*Problem statement:*
Which lines in the material below contain the word "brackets"? Copy each of them.

----------------

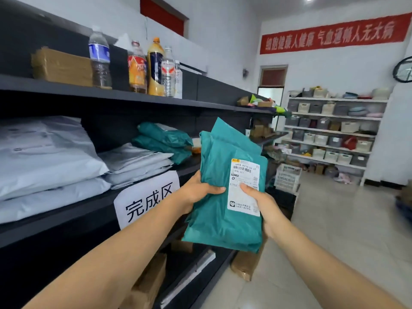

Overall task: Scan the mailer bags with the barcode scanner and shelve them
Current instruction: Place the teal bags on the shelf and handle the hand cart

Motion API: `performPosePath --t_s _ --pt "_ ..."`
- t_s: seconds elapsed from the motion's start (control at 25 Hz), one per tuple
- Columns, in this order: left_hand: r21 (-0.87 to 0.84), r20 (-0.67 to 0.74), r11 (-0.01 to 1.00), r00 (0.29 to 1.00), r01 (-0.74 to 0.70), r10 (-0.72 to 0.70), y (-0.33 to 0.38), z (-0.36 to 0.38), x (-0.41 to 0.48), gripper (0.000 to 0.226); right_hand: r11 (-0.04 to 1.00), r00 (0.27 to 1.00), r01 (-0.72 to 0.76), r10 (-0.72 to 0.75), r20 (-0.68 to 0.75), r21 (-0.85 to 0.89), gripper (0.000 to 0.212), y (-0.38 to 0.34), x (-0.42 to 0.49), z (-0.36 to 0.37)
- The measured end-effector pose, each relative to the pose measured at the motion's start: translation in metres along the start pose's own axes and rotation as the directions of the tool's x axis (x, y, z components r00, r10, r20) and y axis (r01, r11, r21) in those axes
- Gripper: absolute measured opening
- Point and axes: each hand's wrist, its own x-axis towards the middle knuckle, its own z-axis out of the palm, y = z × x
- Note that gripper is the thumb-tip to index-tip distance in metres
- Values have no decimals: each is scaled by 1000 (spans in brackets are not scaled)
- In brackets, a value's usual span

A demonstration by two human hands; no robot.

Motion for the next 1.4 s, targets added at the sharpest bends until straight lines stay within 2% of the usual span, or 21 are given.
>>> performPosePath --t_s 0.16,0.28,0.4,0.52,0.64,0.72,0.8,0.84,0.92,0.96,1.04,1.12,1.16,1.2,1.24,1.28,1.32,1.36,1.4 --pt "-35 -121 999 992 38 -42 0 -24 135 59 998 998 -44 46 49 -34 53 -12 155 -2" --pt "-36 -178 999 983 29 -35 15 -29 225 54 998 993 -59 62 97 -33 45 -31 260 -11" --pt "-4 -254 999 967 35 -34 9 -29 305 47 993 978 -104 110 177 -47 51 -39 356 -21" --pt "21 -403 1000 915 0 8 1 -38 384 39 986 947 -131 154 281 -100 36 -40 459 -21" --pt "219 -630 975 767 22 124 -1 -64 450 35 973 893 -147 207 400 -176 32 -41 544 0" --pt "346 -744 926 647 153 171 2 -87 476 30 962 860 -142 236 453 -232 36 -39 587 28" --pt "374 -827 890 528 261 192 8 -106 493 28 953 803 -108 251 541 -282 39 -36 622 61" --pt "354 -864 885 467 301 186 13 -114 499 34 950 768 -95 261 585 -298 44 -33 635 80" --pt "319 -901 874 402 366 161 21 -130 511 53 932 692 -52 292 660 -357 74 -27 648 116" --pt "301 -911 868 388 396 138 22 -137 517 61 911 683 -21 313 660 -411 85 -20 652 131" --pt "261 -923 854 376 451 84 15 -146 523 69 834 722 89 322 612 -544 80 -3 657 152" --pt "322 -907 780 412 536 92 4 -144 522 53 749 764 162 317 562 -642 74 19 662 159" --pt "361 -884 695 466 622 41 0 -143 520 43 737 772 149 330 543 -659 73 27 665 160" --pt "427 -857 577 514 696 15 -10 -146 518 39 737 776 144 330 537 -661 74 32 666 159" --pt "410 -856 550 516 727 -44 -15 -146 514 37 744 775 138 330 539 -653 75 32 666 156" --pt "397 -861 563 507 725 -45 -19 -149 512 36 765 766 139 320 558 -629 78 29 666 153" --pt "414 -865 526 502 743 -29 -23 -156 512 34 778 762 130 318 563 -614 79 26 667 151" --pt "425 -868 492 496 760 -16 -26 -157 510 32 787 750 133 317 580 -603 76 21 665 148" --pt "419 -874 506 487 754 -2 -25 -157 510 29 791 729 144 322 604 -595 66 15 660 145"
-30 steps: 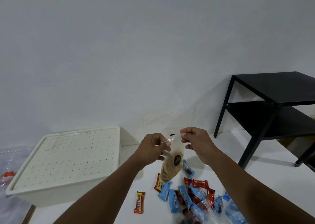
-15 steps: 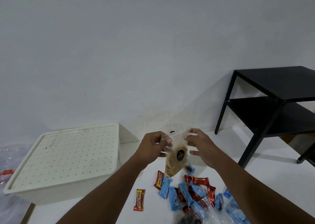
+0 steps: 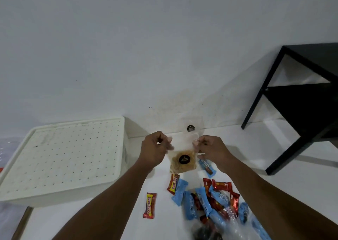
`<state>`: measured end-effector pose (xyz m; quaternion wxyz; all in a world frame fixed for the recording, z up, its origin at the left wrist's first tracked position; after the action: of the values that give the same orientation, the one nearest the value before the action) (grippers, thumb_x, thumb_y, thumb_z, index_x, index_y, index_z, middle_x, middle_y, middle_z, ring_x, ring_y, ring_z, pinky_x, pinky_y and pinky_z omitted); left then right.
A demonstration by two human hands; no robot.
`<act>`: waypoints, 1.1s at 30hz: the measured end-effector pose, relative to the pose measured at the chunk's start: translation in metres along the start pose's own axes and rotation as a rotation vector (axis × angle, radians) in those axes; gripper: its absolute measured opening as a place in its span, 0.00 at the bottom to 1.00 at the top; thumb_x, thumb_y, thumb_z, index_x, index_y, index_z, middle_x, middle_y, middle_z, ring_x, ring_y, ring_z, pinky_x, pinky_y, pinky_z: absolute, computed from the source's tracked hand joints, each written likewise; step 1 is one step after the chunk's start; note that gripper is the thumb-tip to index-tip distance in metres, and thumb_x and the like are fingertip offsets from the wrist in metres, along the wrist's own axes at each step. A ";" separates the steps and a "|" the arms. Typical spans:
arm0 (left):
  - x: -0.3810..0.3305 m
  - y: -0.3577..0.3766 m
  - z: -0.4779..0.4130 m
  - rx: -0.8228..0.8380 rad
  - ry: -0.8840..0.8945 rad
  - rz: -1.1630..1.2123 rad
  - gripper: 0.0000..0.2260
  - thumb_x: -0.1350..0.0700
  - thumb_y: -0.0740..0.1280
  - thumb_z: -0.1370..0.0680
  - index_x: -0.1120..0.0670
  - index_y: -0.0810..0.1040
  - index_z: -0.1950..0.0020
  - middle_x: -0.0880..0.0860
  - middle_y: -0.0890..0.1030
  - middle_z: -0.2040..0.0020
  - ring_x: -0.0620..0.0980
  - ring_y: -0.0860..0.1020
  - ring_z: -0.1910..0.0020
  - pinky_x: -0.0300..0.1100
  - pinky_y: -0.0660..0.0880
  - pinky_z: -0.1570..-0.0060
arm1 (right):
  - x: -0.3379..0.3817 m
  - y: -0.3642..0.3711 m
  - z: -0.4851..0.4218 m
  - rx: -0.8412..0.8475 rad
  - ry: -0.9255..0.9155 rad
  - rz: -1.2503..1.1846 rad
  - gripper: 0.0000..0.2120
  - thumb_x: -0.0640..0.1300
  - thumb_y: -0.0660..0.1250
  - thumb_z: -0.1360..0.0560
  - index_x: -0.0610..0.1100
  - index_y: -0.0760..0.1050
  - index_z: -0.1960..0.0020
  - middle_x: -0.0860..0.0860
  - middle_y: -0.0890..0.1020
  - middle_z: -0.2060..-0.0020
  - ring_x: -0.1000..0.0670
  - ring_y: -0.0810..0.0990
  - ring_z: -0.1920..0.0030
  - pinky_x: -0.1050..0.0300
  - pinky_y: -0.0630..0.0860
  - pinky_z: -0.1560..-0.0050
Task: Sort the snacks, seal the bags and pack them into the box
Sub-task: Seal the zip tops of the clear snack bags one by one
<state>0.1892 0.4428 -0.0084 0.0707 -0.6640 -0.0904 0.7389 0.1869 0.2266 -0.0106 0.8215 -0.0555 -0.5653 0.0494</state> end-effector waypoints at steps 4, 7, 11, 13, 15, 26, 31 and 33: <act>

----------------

*Problem solution:*
- Values have no decimals: each is scaled by 1000 (spans in brackets are not scaled)
- In brackets, a value's usual span

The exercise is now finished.